In Case 5, \(E_{\textrm{A}}\) and \(E_{\textrm{B}}\) had different sets of variables, and variable elimination was required in both equation groups. As the same method in Case 4, Algorithm 3 eliminated the variables in two equation groups (Lines 9–18) and returned true (Lines 20 and 21).

Case 6 had two equation groups with different variables. However, the variables appearing only in either equation group were not equal to the variable to be eliminated: for example, \(k_0\) appearing only in \(E_{\textrm{A}}\) could not be eliminated. Hence, \(E_{\textrm{A}}\) and \(E_{\textrm{B}}\) were judged non-equivalent (Lines 6 and 7).

In Case 7, the equation groups had different variables, and the sets of variables became the same after variable elimination. The first equation in \(E_{\textrm{A}}\) was not equivalent to any equation in \(E_{\textrm{B}}\); thereby Algorithm 3 returned false (Lines 22 and 23).

Algorithm 3 sometimes fails to precisely judge the equivalence when an equation group does not lead to a single form after variable elimination. Assuming that we have an equation group as follows and \(k_1\) needs to be eliminated.

$$\begin{aligned} \begin{aligned} k_1&= k_{10} \exp \left( - E_{1} / (RT)\right) ,\\ k_2&= k_{20} \exp \left( - E_{2} / (RT)\right) ,\\ \frac{\textrm{d}x_{1}}{\textrm{d}t}&= -k_{1} x_{1}, \\ \frac{\textrm{d}x_{2}}{\textrm{d}t}&= -k_{1} x_{1} - k_{2} x_{2}. \end{aligned} \end{aligned}$$
(4)

The number of the solutions for \(k_1\) is three, and the equation groups after eliminating \(k_1\) depend on the solution used for the substitution.

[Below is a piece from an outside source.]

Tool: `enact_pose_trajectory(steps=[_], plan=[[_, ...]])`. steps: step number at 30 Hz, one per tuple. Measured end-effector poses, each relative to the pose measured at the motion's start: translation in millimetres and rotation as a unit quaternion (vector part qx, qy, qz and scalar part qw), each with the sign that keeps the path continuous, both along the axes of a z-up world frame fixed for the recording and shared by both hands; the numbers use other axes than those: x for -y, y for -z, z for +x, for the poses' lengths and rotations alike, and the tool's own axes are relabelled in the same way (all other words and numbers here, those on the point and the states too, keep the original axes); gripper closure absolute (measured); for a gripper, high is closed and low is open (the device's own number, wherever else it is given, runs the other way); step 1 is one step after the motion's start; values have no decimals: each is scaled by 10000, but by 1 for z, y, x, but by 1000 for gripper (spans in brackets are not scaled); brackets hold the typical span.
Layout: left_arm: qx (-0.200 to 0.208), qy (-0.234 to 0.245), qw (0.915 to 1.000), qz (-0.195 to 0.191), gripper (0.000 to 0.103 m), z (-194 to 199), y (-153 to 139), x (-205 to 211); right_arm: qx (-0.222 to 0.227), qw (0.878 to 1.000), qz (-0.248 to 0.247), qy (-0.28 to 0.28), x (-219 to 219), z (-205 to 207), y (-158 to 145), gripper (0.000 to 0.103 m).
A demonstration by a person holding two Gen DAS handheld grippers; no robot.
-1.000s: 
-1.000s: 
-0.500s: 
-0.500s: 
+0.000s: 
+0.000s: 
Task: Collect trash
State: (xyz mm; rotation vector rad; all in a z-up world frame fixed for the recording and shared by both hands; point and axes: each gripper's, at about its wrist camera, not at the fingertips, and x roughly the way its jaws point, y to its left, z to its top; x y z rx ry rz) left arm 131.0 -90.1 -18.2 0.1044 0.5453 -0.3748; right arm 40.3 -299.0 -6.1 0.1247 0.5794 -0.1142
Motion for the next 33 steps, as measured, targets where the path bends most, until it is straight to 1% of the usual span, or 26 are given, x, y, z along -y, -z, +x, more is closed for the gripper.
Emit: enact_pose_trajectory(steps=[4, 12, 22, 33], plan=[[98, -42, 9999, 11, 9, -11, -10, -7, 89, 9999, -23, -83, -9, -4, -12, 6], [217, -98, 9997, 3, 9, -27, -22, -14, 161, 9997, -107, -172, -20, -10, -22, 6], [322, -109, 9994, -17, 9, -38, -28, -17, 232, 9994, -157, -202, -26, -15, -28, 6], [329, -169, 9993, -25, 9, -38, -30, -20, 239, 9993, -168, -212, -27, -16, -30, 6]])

Although such examples will need to be addressed in the future, the proposed method is useful for judging the equivalence of many types of physical models as shown in Supplementary Information. (Table S1)

Conclusion

We proposed a simple rule-based method for equation group equivalence judgment. The proposed method eliminates variables that appear only in either equation group and checks whether all equations in the two equation groups have a one-to-one relationship. The method was implemented in Python and a Python-based CAS, Sympy, and 50 equivalent and non-equivalent pairs of equations and equation groups were used for experiments. The results have shown that the proposed method can accurately judge whether two equation groups are equivalent.

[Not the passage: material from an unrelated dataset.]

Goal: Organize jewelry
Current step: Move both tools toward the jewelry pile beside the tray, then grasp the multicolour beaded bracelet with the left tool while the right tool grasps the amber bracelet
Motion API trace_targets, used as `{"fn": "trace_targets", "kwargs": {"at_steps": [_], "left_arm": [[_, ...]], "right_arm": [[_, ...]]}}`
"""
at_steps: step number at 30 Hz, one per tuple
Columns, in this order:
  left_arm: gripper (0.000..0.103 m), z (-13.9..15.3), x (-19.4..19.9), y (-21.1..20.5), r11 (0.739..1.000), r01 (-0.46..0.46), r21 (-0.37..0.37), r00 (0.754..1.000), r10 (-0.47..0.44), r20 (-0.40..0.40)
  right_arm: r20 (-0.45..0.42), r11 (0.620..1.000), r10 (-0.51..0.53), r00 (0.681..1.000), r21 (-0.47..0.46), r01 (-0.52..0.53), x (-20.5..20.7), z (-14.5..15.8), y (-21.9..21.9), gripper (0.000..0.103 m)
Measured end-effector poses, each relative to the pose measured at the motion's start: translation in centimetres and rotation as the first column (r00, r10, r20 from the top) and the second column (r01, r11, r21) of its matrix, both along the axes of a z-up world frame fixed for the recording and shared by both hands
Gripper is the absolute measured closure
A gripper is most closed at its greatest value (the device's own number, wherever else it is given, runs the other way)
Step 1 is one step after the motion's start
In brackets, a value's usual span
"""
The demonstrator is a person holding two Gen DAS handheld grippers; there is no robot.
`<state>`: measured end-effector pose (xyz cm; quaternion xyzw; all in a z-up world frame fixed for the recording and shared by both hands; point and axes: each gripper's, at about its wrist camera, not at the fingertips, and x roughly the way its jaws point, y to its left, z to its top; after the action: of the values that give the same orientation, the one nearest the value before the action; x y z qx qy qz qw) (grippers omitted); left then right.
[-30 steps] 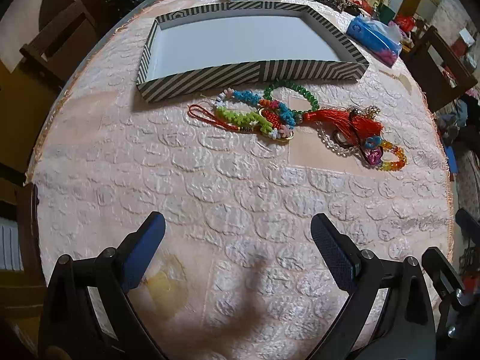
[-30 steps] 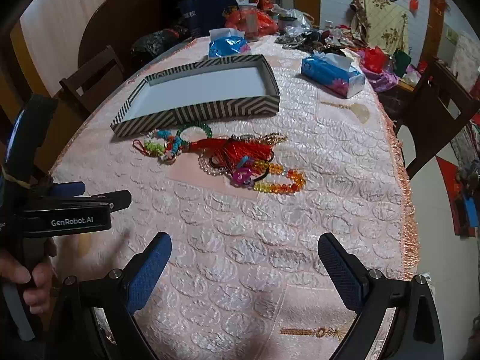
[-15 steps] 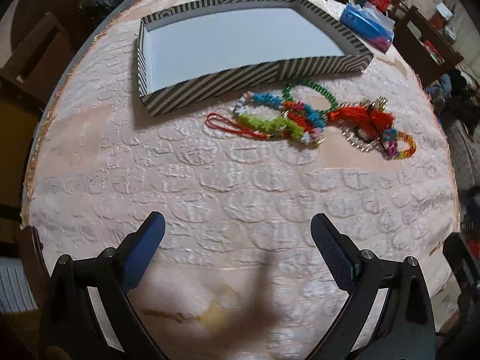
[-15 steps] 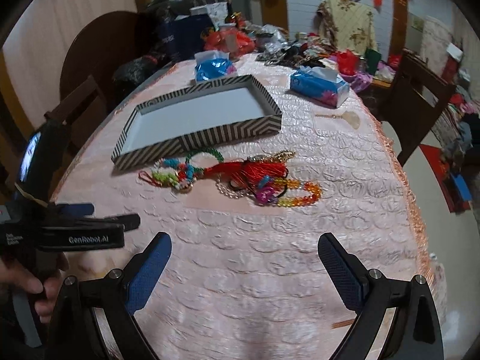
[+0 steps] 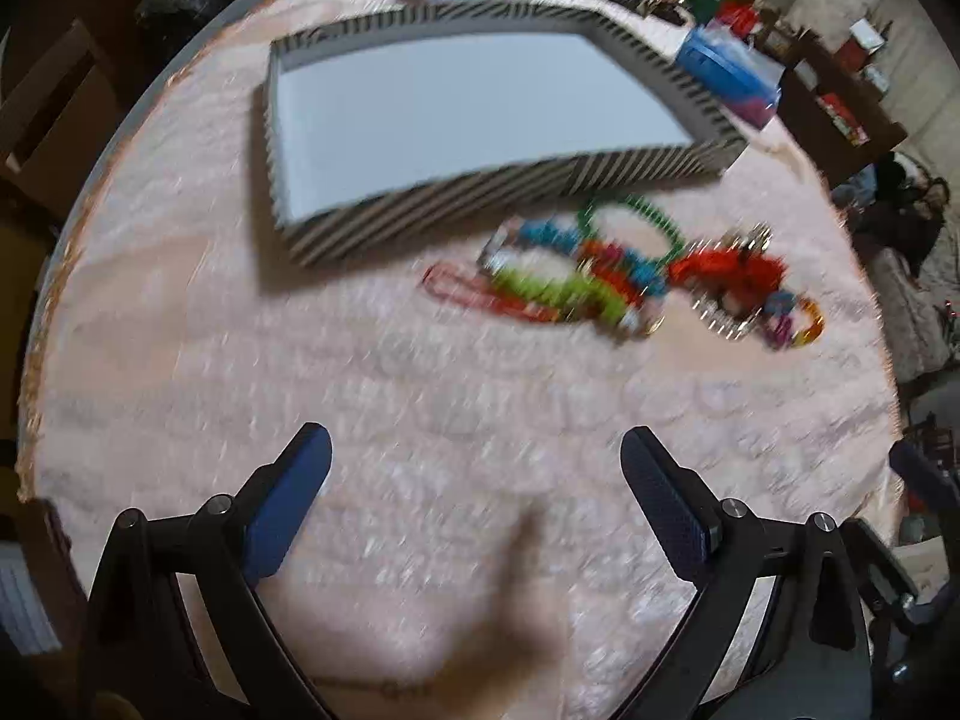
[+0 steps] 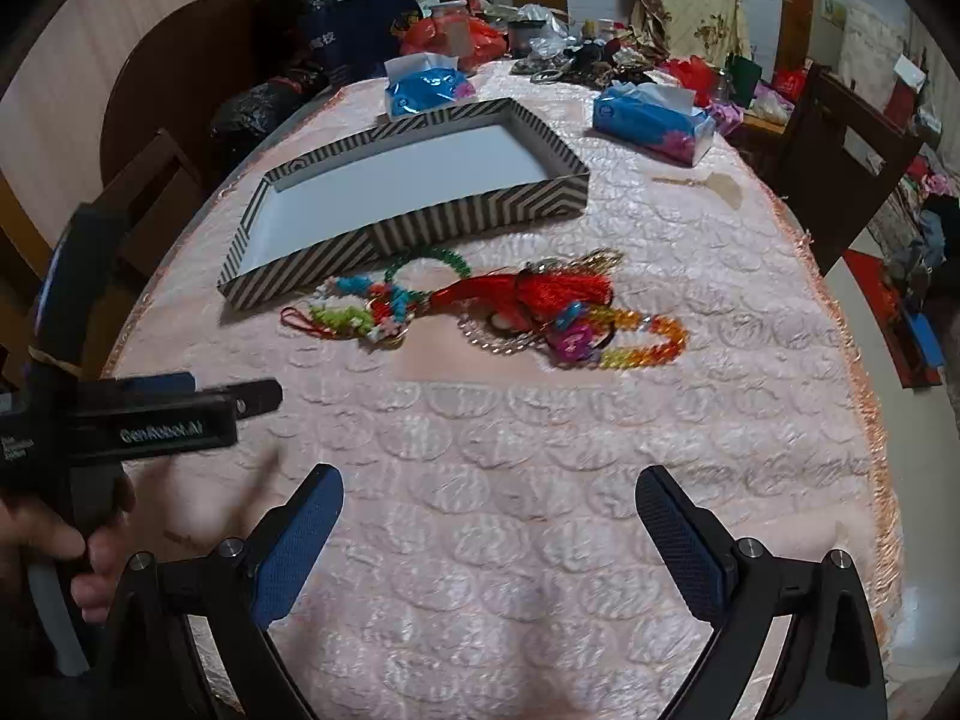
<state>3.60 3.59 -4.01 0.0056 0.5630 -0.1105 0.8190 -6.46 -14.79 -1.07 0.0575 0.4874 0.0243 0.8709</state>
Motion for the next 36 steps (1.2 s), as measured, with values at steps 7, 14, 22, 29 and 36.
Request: {"fn": "trace_targets", "kwargs": {"at_steps": [7,14,22,29,36], "left_arm": [[0.039,-0.3,3.2,-3.0,0.999,-0.001,-0.035,1.000,0.001,0.004],[0.039,-0.7,4.6,-6.3,0.999,0.023,-0.049,1.000,-0.022,0.013],[0.080,-2.3,5.5,-8.6,0.998,0.059,0.011,0.998,-0.059,0.021],[0.087,-0.5,4.3,-6.5,0.995,0.061,-0.082,0.997,-0.057,0.051],[0.087,1.4,2.2,-3.3,0.990,0.056,-0.129,0.995,-0.045,0.088]], "right_arm": [[-0.002,1.000,0.001,1.000,0.001,-0.001,0.4,0.0,-2.7,0.006],[-0.004,1.000,0.022,1.000,0.014,-0.022,0.2,0.1,-4.9,0.006],[-0.012,0.999,0.018,1.000,0.028,-0.018,-0.1,-0.1,-7.1,0.006],[-0.020,0.999,-0.001,1.000,0.039,0.002,-0.5,-0.5,-7.9,0.006],[-0.012,0.999,0.007,1.000,0.054,-0.006,0.7,-1.0,-7.6,0.006]]}}
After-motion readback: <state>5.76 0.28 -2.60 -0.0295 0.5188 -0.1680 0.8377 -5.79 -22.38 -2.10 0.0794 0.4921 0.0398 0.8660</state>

The proposed method still has some limitations. The method has two assumptions to be removed: (1) any equation is solvable for one variable, and (2) the number of solutions for each equation is one. Furthermore, the equivalence judgment algorithm for equation groups (Algorithm 3) cannot correctly judge the equivalence of some equation groups that do not lead to a single form after variable elimination as explained in Section 3.2. Our future work will address these limitations by extending the method in this paper. Furthermore, we plan to expand the scope to more types of calculations, such as summation symbol \(\Sigma\), integral symbol \(\int\), vectors, and matrices.